Escambia County Jail Blast Probe Ends On-Site Investigation
Just over a week after an explosion at the Escambia County Jail’s central booking facility, the building is back under county control as the investigation is continues.
The state Fire Marshal’s Office returned the jail to the County Commission on Thursday, after leading the investigation into the blast which killed two inmates and injured 184 others. The initial report did not raise any eyebrows.
“Our investigation into the Escambia County Jail has determined that the explosion at the jail was the result of a natural gas release into the facility,” said Chris Cate at the Fire Marshal’s Office.
He says they’re continuing to work with the ATF and State Attorney’s Office about the events leading up to the explosion. State Attorney Bill Eddins assigned a prosecutor and investigator to the case. He says if warranted, criminal negligence charges could emerge. Under Florida law, Eddins says a negligent act resulting in a death could, under certain circumstances, trigger an additional charge of manslaughter.
The Fire Marshal’s completion of its work at the jail was announced in a letter delivered to Commission Chairman Lumon May, and County Attorney Allison Rogers.
In the letter, state Arson Investigator Joe Steadman said the damage to the building was so great that investigators are no longer allowed to enter it. He urged the commission to take steps towards keeping people out -- unless and until such time that a qualified professional deems it safe to enter.
A fence is being set up around the jail, which is guarded by Escambia County deputies. It’s not known yet if the building is a total loss. Commissioner Grover Robinson says any new jail needs to be in a more suitable location – somewhere that doesn’t flood as easily.
“We got placed into that location by past boards, by past decisions that even go back before it was a jail when it was a hospital,” Robinson said. “I don’t see any way how we can be in that location, knowing it floods, it’s flooded repeatedly.”

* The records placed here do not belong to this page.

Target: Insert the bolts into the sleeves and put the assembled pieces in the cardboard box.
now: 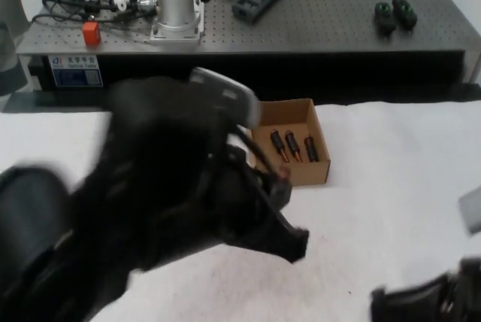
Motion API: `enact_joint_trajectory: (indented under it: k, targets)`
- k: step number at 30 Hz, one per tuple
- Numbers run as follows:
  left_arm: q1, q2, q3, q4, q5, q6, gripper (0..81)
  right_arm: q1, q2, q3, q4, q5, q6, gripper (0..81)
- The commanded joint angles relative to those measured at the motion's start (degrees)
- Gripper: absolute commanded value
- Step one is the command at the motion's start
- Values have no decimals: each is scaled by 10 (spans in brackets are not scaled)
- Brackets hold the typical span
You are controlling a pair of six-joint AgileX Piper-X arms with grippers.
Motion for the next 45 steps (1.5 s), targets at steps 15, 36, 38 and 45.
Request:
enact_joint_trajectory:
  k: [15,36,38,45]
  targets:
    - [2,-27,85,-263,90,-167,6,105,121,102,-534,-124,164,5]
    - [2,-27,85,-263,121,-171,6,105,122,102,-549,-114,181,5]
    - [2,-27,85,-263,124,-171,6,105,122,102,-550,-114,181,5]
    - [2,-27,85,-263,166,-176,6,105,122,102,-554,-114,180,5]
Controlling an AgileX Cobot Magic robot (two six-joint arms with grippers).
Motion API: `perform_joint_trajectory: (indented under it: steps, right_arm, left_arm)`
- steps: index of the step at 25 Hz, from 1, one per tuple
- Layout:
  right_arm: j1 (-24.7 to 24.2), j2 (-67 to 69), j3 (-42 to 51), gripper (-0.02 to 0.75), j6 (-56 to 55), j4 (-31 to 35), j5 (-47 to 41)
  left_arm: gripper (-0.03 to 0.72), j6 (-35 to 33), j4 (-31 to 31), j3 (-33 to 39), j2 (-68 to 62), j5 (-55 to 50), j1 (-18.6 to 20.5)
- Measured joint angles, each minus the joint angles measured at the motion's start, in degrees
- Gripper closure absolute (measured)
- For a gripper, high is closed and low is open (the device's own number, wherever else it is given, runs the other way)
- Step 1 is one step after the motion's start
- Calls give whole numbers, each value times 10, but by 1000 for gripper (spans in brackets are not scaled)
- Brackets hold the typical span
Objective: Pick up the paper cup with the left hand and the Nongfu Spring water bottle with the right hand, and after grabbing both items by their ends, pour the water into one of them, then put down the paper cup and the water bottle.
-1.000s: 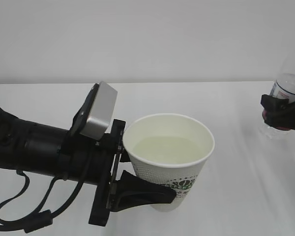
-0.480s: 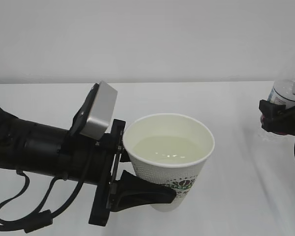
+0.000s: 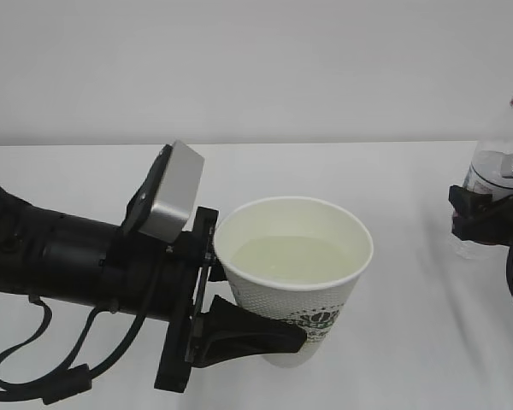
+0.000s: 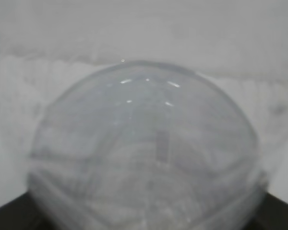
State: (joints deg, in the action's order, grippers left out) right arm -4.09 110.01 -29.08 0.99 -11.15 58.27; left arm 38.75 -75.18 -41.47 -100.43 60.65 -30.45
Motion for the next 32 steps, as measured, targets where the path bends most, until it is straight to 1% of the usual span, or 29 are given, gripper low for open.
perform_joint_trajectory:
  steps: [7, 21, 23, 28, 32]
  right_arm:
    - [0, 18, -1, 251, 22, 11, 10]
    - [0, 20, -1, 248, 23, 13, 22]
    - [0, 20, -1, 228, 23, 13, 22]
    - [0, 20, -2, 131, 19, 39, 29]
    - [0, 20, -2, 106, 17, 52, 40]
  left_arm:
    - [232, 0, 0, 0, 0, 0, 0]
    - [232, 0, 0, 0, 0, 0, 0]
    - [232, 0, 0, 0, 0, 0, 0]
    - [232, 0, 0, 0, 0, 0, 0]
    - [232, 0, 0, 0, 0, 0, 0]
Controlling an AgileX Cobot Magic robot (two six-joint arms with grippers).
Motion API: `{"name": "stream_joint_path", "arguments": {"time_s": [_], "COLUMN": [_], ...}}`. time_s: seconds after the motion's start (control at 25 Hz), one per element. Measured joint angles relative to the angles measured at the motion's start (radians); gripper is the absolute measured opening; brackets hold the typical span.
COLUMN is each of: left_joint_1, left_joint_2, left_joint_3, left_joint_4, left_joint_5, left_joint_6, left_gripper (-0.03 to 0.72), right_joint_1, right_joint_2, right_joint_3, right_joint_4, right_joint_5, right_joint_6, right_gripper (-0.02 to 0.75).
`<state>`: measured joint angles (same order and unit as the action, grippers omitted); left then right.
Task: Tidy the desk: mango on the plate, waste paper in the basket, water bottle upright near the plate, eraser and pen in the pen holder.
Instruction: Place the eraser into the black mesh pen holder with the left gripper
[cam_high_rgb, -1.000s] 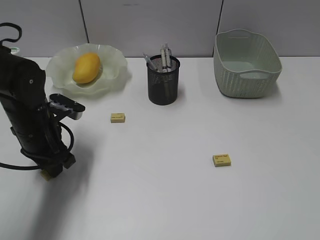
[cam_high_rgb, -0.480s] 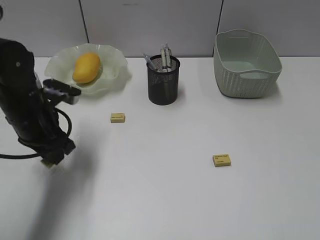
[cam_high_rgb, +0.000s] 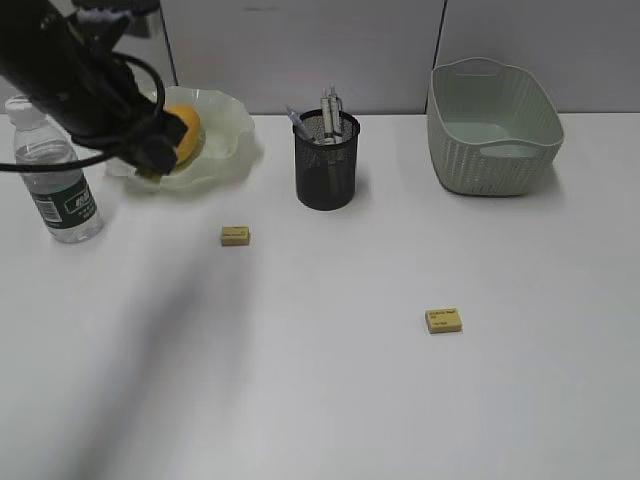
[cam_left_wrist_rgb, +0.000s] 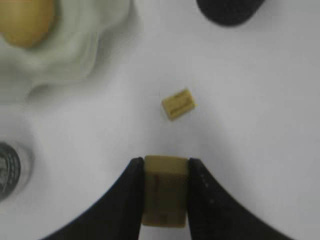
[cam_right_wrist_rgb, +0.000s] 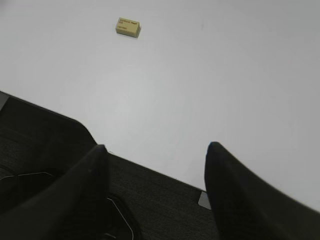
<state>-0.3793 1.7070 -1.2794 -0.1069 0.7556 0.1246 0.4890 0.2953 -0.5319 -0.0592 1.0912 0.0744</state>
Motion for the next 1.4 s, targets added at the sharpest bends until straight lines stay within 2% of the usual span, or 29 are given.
{"name": "stream_joint_path", "arguments": {"time_s": [0.24,0.48,0.88,1.16,1.4], "left_joint_1": [-0.001,-0.015,-0.144,-0.197,-0.207], "left_joint_2": [0.002,0.035,0.172,0.328,0.445], "left_joint_3": [-0.104,-0.119,-0.126,-0.270,-0.366], "left_joint_4": [-0.121,-0.234,-0.327,-0.391,-0.411], "left_joint_5": [-0.137,-0.341,-0.645,-0.685,-0.675], "left_joint_6": [0.000,0.000,0.000,0.000,0.000], "left_gripper": [0.204,0.204,0.204,0.203,0.203], "right_joint_1": [0.000,0.000,0.000,0.000,0.000], "right_joint_2": [0.000,0.000,0.000,0.000,0.000], "right_joint_3": [0.000,0.000,0.000,0.000,0.000], "right_joint_4": [0.000,-0.003,-0.006,-0.006,-0.007], "right_joint_5": [0.000,0.000,-0.001,-0.001,-0.001], "right_joint_6": [0.000,0.012,0.018,0.019,0.019], "right_gripper": [0.478,0.478,0.478,0.477,0.478]}}
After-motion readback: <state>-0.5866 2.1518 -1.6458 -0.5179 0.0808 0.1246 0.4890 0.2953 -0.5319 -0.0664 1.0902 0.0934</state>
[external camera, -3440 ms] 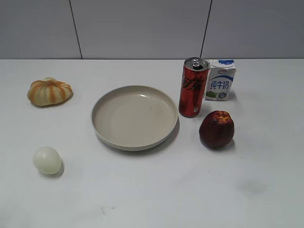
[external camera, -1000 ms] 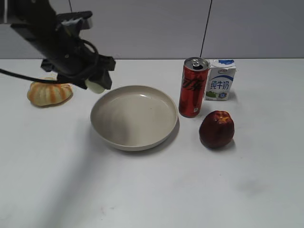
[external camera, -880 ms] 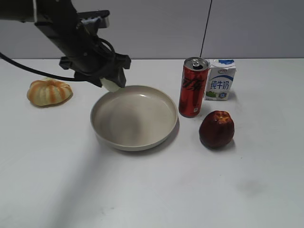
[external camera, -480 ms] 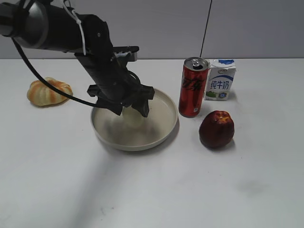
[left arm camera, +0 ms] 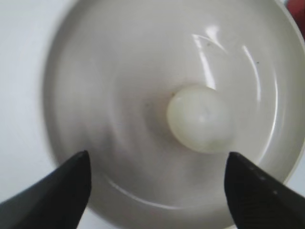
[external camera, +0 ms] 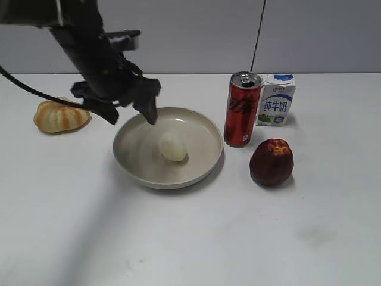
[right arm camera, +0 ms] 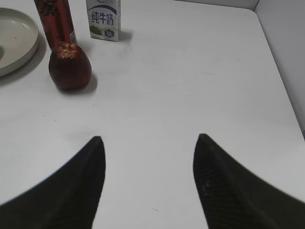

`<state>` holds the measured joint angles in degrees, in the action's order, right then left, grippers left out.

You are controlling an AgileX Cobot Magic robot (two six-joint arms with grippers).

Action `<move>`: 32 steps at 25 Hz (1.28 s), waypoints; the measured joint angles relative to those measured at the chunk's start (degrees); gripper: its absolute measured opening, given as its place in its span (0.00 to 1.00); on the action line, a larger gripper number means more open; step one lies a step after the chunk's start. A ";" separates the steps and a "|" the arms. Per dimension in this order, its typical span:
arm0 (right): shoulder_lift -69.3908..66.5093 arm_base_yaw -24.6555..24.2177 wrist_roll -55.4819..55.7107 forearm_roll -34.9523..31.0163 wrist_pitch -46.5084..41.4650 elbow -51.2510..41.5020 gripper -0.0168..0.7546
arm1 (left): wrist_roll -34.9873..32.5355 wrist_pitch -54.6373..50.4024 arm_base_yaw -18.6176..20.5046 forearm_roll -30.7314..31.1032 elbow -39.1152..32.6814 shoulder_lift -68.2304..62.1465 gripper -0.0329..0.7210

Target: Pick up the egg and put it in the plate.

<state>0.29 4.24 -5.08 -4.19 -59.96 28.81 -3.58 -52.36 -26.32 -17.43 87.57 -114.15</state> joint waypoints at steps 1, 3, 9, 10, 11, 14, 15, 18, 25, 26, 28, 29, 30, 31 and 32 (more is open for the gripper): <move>0.00 0.00 0.00 0.00 0.00 0.00 0.60 | 0.00 -1.75 2.13 0.57 0.21 1.39 0.90; 0.00 0.00 0.00 0.00 0.00 0.00 0.60 | 0.00 -5.76 6.53 2.94 0.34 3.99 0.89; 0.00 0.00 0.00 0.00 0.00 0.00 0.60 | -0.82 -16.26 18.86 17.43 -0.35 9.93 0.84; 0.00 0.00 0.00 0.00 0.00 0.00 0.60 | -1.12 -16.54 20.15 17.03 -1.25 11.11 0.84; 0.00 0.00 0.00 0.00 0.00 0.00 0.60 | -1.93 -16.65 21.51 16.03 -2.26 12.81 0.83; 0.00 0.00 0.00 0.00 0.00 0.00 0.60 | -5.53 -16.96 23.49 12.75 -7.73 19.25 0.83; 0.00 0.00 0.00 0.00 0.00 0.00 0.60 | -6.32 -17.00 23.60 12.15 -9.75 22.07 0.83; 0.00 0.00 0.00 0.00 0.00 0.00 0.60 | -7.46 -17.06 23.60 11.21 -17.96 31.36 0.82; 0.00 0.00 0.00 0.00 0.00 0.00 0.60 | -7.83 -12.00 23.60 11.13 -40.30 57.49 0.81; 0.00 0.00 0.00 0.00 0.00 0.00 0.60 | -7.88 -10.96 23.60 11.08 -43.44 61.62 0.81; 0.00 0.00 0.00 0.00 0.00 0.00 0.60 | -7.90 -9.38 23.60 11.08 -49.06 68.96 0.81; 0.00 0.00 0.00 0.00 0.00 0.00 0.60 | -7.90 -9.17 23.60 11.08 -51.12 72.91 0.81; 0.00 0.00 0.00 0.00 0.00 0.00 0.60 | -7.90 -8.99 23.60 11.08 -53.33 76.78 0.81; 0.00 0.00 0.00 0.00 0.00 0.00 0.60 | -7.90 -8.64 23.60 11.02 -55.41 79.95 0.81; 0.00 0.00 0.00 0.00 0.00 0.00 0.60 | -7.90 -8.43 23.60 10.95 -57.07 83.66 0.81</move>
<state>0.29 4.24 -5.08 -4.19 -59.96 28.81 -11.48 -60.79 -2.72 -6.48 30.49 -30.49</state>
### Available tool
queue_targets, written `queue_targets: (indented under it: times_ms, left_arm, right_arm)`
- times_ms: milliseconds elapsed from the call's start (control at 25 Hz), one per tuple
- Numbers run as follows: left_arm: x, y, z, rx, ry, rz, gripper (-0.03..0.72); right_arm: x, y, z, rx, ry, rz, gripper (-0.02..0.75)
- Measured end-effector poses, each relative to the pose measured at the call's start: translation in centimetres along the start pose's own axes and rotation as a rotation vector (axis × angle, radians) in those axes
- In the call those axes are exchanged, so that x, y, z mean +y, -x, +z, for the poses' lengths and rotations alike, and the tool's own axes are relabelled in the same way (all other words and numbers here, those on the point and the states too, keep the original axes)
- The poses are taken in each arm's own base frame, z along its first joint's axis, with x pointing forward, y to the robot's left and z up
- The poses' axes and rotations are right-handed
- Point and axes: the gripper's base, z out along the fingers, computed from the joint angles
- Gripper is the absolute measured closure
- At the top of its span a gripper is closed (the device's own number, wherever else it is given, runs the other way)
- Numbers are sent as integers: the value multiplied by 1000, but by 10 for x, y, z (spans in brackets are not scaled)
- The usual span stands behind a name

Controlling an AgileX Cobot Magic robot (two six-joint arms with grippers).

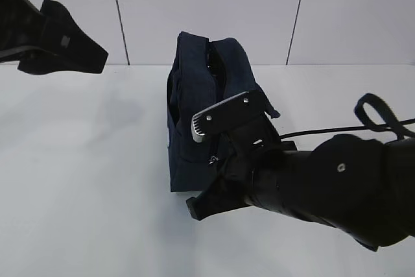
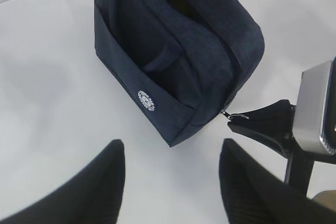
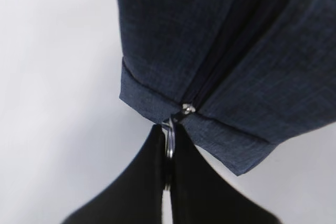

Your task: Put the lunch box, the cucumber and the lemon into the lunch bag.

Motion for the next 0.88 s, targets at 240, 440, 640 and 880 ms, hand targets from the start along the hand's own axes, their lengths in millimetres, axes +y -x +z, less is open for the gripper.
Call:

For hours after the blast, the families of the inmates could not get information on their loved ones’ conditions. Many expressed frustration. The Commission addressed that during Thursday’s workshop meeting, with Chairman Lumon May issuing an apology.
“I wish information could have gotten to them sooner or quicker, and we had protocol to follow,” said May. “But it doesn’t take away the anxiety and hurt that that parents have.”
May instructed Corrections Director Gordon Pike to ensure that inmates hurt in the blast get needed medical care.
County Attorney Alison Rogers says her office has already begun receiving calls from counsel representing the families of blast victims. Rogers also told the county commission to expect what she calls “civil litigation at the least,” and that the commissioners should go mum on the case.